Results: After 10 days of treatment a significant reduction was observed in the antiparkinsonian threshold dose of IV levodopa. Mean duration and magnitude of the antiparkinsonian response to threshold or high doses of levodopa were unchanged, and dyskinesia scores were unaltered during 17β-estradiol treatment compared with placebo. No worsening in “on” time or motor ratings with estrogen treatment was documented.
Conclusions: 17β-estradiol appears to display a slight prodopaminergic (or antiparkinsonian) effect without consistently altering dyskinesias. Standard postmenopausal replacement therapy with transdermal 17β-estradiol is likely to be well tolerated by many female parkinsonian patients.

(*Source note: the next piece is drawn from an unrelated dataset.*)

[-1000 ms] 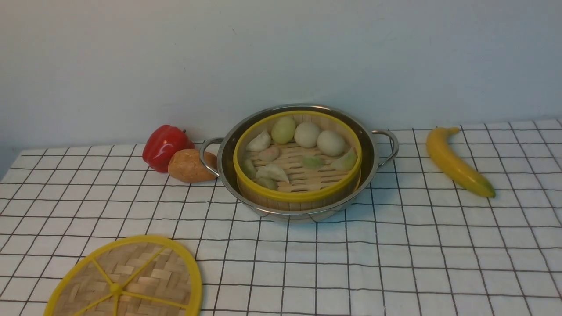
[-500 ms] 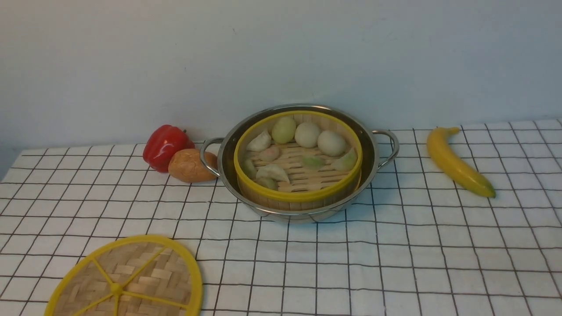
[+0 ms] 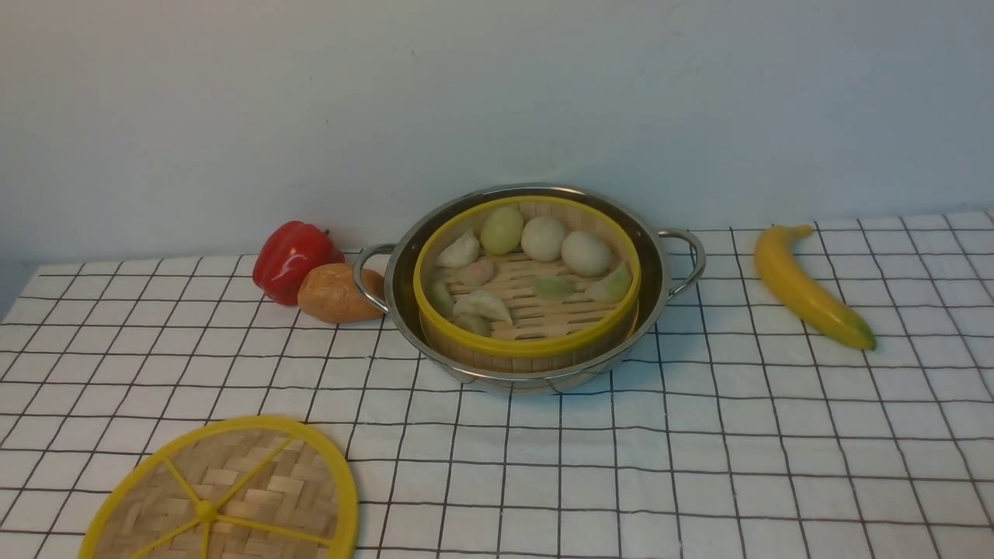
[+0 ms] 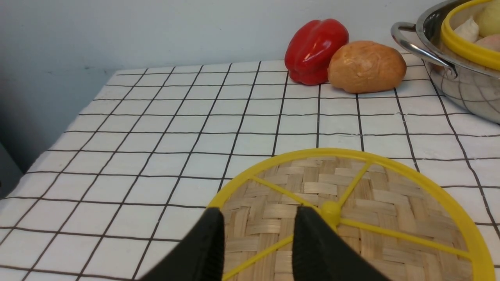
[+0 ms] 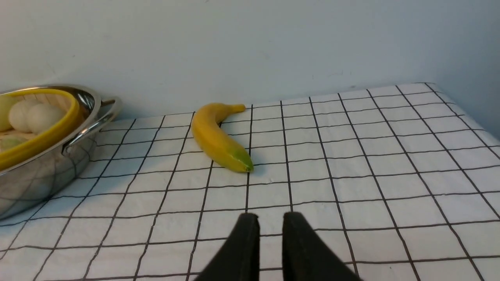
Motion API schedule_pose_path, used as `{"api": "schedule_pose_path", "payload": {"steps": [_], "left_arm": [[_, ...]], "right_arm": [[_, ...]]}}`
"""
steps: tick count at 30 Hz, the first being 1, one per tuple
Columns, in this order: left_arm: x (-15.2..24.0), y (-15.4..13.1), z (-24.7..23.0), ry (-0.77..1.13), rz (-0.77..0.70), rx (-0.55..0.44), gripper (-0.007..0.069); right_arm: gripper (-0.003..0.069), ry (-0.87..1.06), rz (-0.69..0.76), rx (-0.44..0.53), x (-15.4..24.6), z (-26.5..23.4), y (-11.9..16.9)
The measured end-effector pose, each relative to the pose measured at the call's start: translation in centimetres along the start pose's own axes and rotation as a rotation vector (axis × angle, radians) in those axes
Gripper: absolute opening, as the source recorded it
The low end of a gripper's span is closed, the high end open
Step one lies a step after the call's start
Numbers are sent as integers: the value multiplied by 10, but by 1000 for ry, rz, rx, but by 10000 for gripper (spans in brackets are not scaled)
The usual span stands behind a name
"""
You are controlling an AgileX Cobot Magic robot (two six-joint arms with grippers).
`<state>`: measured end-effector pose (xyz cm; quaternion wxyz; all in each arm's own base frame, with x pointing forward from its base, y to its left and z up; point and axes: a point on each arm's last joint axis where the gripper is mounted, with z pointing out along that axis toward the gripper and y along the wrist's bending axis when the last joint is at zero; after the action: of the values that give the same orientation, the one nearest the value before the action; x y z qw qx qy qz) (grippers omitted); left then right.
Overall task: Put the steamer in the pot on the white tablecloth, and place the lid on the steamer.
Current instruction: 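Grasp the bamboo steamer lid lying on the table by its centre knob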
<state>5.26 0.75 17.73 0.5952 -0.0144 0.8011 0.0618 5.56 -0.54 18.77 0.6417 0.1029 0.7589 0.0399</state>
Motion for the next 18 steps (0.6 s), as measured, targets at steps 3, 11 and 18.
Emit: {"api": "schedule_pose_path", "payload": {"steps": [3, 11, 18], "left_arm": [[0, 0, 0, 0, 0, 0, 243], [0, 0, 0, 0, 0, 0, 243], [0, 0, 0, 0, 0, 0, 243]], "right_arm": [[122, 0, 0, 0, 0, 0, 0], [155, 0, 0, 0, 0, 0, 0], [179, 0, 0, 0, 0, 0, 0]]}}
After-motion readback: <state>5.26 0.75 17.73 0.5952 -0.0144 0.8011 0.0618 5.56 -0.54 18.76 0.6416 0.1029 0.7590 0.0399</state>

In addition to its acute effects on symptoms associated with menopause, postmenopausal hormone replacement therapy may reduce the risk of cardiovascular mortality,1 osteoporosis, and perhaps AD.2,3 Given the possible increase in longevity and decrease in neural degeneration associated with estrogen use, estrogen supplementation might benefit parkinsonian patients. However, what little is known about the effects of estrogens on motor function suggests that they have an antidopaminergic effect associated with worsening of parkinsonism.4-6 These observations are difficult to reconcile with the experience of other women who report worsening of parkinsonism and of “off” period dyskinesias following withdrawal or reduction of oral conjugated estrogens,7 and those with cyclic exacerbations of PD symptoms during late luteal and menstrual phases when endogenous estradiol levels are dropping.8-10
Clarifying the effects of estrogens is of clinical interest. Moreover, estrogen effects on parkinsonian symptoms could confound the interpretation of neuroprotective trial results. We conducted a controlled study of estrogen replacement therapy to determine the short-term effects on motor function in parkinsonian women.
Methods.
Study subjects.
Ten women with PD were enrolled under an approved protocol that met the requirements of the National Institute of Neurological Disorders and Stroke institutional review board. Two women, after receiving instructions on the application of the patches, withdrew from the study for administrative reasons. Thus, data from eight patients were analyzed. Patients were otherwise healthy and postmenopausal, and diagnosed clinically with mild to moderate PD (Hoehn & Yahr stages, II to III) without evidence of dementia. Patients already taking hormonal therapy had to be willing to stop therapy for at least 1 month before the start of the study. Patients had to be willing to stop levodopa therapy for at least 12 hours before each inpatient treatment day and to stop dopamine agonist therapy for at least 2 weeks before the start of the study. Patients were excluded if they had a personal history of thrombophlebitis or if there was any personal or family history (first-degree relatives) of breast or gynecologic neoplasm. Patients were also excluded if there was evidence of active cardiovascular disease by history or EKG. All gave informed consent to participate in the study after full disclosure of its potential risks and benefits. Dopamine agonists were withdrawn for at least 2 weeks, and selegiline or preexisting hormonal therapy was withdrawn for at least 2 months before the study. One patient who was unable to stop selegiline was kept on a stable dose throughout the study.
Study design.
The effects of transdermal 17β-estradiol were evaluated in a double-blind, crossover, two-arm study design separated by a 2-week washout period (figure 1).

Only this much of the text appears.